PROKAL.CO,
Daerah kewanitaan menjadi bagian paling sensitif dari tubuh perempuan. Karena itu, menjaga kesehatan dan kebersihannya menjadi hal penting dan wajib. Namun, akhir-akhir ini Indonesia dihebohkan dengan kasus “ikan asin” dari salah satu publik figur. Benarkah aroma organ intim seperti itu?
MENANGGAPI hal itu, Maya Milani selaku dokter spesialis kulit dan kelamin mengaku kecewa. Sebab baginya, kalimat semacam itu tak seharusnya dilontarkan dari mantan suami. Untuk aroma, Maya mengatakan, setiap perempuan memiliki aroma khas dari organ intimnya.
“Harus diketahui bahwa setiap vagina memiliki bau masing-masing dan itu wajar. Tapi, enggak seperti ikan asin juga,” ucapnya. Bagi Maya, vagina yang normal dan sehat tidak wangi layaknya bunga, buah, atau bahkan parfum. Bukan juga aroma obat-obatan dan bahan kimia. Setiap perempuan mengeluarkan aroma khas berbeda-beda. Tetapi, pada dasarnya aroma yang tercium memang sedikit asam tapi tak menyengat.
Maya menjelaskan, biasanya aroma tersebut bisa tercium dari jarak kira-kira 30 sentimeter (cm).
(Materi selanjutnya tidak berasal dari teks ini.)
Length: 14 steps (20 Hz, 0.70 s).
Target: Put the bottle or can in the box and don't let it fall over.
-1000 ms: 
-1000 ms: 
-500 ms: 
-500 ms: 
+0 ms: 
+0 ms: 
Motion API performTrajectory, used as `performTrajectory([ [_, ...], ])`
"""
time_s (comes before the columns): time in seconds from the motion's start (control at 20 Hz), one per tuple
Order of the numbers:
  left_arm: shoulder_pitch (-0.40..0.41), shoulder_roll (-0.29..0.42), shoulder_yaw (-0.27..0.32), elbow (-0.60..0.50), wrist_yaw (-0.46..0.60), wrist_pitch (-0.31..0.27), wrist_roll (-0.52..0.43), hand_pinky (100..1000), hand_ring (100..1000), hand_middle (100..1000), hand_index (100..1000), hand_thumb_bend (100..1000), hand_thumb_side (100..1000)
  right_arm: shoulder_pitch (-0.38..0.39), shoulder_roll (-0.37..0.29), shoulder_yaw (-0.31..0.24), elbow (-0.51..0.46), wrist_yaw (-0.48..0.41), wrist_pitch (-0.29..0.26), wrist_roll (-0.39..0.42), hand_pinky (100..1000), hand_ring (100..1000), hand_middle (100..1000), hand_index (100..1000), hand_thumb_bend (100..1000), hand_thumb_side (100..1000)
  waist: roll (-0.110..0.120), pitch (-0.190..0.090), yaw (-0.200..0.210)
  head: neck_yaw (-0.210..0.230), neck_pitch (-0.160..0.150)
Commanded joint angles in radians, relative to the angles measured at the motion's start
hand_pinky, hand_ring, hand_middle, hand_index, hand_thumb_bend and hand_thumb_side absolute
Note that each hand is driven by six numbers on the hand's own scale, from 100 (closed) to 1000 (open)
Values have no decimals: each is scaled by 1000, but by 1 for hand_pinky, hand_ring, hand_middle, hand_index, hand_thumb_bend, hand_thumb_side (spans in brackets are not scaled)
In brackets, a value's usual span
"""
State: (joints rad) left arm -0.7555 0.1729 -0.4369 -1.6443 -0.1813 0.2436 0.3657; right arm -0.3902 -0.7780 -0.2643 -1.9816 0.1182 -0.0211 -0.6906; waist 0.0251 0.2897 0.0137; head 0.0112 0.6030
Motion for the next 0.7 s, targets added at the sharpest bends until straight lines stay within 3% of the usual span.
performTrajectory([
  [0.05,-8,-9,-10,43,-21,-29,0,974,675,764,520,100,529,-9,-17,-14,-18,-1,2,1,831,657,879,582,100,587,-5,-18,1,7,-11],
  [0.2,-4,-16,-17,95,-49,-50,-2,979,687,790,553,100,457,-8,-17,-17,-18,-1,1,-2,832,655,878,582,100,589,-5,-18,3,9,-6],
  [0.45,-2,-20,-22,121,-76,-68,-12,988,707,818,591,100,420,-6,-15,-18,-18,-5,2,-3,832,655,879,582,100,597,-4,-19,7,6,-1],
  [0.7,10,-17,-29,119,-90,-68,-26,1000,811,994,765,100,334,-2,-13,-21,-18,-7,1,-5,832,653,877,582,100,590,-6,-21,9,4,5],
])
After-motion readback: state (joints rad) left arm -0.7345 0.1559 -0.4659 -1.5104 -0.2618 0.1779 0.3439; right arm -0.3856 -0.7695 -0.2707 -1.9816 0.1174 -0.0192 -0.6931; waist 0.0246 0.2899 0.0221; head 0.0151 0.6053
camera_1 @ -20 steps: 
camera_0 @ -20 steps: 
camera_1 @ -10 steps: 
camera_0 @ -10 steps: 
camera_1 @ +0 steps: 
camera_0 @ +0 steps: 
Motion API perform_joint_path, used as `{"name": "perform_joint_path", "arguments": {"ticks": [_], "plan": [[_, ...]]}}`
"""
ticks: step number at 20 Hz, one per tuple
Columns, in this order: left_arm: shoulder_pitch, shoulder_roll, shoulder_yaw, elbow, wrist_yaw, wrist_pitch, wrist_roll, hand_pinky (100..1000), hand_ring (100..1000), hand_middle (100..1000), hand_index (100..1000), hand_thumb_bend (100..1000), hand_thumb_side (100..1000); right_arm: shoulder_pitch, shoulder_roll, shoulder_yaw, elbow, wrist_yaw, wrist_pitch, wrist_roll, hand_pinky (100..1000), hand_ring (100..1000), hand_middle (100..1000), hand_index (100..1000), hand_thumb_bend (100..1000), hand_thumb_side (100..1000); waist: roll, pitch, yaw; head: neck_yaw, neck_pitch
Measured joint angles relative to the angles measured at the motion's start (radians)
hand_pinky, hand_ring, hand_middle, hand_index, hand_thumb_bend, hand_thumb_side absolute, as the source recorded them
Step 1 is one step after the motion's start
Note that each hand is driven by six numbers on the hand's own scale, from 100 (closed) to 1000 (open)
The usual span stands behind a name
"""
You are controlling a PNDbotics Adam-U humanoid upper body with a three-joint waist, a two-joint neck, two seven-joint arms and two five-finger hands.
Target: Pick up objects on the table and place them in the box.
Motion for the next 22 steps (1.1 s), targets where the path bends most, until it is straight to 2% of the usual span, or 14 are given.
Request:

Namun, jangan khawatir karena bau yang keluar memang normal dan seharusnya tidak mengganggu. “Bau tersebut datang dari koloni bakteri baik yang pasti menetap di setiap organ intim. Ditambah dengan cairan yang diproduksi vagina. Koloni bakteri itu biasanya disebut flora normal, yang bertugas mencegah infeksi bakteri atau virus,” ujarnya.
Justru, jika flora normal, atau bakteri baik dihilangkan, malah membuat organ intim rentan bakteri jahat, virus, dan mikroorganisme lain yang mampu menumbuhkan penyakit. Aroma flora normal itu bisa berubah-ubah seiring siklus menstruasi perempuan.